The second flow guide 234 may be formed to protrude from the second tower rear end 231c toward the second tower front end 231b. The second flow guide 234 may be spaced apart from the second tower front end 231b in the forward and backward directions. The second flow guide 234 may extend obliquely downward toward the front. An angle at which each of the plurality of second flow guides 234 is inclined downward may be smaller as they are disposed on the upper side.

The first flow guide 224 may guide the air discharged from the fan assembly 300 to flow toward the first outlet 222 . The second flow guide 234 may guide the air discharged from the fan assembly 300 to flow toward the second outlet 232 .

Referring to FIG. 3 , the fan assembly 300 rotates by receiving power from a fan motor 310 generating power, a motor housing 330 accommodating the fan motor 310 , and the fan motor 310 . It may include a fan 320 and a diffuser 340 for guiding a flow direction of air pressurized by the fan 320 .

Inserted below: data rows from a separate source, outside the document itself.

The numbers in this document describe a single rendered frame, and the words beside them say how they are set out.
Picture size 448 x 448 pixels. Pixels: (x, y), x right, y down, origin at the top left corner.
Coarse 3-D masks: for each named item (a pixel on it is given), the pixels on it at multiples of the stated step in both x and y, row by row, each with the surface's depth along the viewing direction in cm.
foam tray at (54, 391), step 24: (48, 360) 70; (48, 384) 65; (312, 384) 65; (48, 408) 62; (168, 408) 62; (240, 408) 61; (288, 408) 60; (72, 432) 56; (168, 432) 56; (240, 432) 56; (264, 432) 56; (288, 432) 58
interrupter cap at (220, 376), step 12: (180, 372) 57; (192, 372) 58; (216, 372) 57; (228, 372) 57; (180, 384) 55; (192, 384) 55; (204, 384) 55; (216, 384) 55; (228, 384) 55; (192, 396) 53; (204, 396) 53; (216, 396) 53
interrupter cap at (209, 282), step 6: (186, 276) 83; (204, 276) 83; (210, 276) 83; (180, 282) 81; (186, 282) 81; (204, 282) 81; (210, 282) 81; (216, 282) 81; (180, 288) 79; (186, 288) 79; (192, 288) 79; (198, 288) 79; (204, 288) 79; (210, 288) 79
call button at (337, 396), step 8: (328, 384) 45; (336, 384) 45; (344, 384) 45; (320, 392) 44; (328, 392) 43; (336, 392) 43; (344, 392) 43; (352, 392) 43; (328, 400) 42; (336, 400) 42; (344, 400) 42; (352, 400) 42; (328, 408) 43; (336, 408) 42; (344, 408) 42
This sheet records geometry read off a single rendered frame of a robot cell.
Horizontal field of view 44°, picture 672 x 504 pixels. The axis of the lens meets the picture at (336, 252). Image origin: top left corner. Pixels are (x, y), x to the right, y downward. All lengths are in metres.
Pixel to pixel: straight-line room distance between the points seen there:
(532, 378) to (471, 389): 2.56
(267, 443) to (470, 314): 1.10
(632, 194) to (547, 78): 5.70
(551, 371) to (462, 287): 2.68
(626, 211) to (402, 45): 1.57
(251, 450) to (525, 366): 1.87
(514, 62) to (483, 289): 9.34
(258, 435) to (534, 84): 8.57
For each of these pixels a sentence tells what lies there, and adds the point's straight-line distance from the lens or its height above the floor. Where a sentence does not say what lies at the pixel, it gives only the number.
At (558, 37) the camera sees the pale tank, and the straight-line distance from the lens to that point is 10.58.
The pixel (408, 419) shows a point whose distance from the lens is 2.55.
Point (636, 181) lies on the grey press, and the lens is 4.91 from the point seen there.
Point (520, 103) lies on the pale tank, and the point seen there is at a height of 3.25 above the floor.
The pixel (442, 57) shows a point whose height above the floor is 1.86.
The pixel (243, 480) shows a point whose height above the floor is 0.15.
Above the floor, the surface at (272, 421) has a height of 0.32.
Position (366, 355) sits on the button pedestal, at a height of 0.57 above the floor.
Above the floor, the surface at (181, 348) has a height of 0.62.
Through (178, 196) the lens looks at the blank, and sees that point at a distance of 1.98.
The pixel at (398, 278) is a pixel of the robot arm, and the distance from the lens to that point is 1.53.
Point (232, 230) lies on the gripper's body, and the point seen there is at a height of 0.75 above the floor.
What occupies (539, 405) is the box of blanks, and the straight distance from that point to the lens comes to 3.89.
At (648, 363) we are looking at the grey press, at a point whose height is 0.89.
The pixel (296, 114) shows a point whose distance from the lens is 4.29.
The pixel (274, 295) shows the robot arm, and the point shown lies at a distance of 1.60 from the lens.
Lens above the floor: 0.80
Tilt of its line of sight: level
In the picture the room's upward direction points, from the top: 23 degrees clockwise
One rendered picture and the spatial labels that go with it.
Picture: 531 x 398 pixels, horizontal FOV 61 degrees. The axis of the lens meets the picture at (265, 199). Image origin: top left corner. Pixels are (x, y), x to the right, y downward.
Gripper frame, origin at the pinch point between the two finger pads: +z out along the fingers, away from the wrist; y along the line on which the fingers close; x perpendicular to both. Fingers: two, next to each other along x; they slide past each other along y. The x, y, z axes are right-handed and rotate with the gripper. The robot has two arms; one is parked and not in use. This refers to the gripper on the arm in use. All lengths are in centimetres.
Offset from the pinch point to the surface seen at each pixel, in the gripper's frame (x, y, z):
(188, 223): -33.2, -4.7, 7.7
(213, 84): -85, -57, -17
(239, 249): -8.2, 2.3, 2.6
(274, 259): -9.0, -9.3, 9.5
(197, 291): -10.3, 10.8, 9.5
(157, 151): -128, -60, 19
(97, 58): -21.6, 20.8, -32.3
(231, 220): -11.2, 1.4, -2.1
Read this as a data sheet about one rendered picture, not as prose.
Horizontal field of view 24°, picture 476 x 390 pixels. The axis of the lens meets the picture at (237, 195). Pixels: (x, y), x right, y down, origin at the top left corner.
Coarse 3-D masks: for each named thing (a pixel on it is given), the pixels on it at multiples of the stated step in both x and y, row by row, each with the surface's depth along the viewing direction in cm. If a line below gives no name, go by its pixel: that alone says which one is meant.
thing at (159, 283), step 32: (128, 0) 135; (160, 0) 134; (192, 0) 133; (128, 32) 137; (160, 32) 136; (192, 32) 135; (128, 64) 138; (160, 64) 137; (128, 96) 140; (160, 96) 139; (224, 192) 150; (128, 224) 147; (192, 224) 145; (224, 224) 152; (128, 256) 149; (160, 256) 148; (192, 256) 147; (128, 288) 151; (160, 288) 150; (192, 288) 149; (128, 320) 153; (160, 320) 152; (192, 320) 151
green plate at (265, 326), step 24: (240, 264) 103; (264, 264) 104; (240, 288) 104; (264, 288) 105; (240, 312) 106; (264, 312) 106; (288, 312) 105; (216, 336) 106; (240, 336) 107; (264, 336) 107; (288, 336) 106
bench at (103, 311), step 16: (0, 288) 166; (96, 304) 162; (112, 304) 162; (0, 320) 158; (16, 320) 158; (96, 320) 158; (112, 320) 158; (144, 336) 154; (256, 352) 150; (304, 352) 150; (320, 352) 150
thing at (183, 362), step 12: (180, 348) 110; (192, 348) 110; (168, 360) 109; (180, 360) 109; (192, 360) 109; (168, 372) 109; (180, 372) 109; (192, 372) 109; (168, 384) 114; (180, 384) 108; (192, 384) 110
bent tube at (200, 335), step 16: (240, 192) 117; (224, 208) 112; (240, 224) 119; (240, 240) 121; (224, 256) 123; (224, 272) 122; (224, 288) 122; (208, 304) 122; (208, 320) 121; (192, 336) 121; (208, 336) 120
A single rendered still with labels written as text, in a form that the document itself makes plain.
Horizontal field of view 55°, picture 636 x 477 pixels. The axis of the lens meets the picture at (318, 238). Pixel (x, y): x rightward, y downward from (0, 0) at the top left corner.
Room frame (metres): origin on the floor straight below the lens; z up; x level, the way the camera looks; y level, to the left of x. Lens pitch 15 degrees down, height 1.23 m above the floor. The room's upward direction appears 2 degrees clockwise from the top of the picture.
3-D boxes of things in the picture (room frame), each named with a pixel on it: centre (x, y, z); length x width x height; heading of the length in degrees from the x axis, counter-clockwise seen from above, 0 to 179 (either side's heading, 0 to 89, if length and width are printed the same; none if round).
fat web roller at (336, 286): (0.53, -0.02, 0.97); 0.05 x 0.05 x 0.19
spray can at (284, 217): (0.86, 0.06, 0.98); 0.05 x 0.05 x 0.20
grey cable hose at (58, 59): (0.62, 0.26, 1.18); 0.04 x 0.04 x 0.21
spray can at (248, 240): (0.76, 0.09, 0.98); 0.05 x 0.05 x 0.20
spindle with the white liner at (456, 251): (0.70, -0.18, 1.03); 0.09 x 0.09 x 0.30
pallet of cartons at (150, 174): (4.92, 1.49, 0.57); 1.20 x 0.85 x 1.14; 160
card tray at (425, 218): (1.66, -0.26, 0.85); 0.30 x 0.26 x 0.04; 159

The fan motor 310 may be disposed above the fan 320 and may be connected to the fan 320 through a motor shaft 311 extending downward from the fan motor 310 .

The motor housing 330 may include a first motor housing 331 covering an upper portion of the fan motor 310 and a second motor housing 332 covering a lower portion of the fan motor 310 .

The first outlet 222 may extend upward from one side 211a of the top surface 211 of the tower base. The lower end 222d of the first outlet may be formed on one side 211a of the upper surface 211 of the tower base.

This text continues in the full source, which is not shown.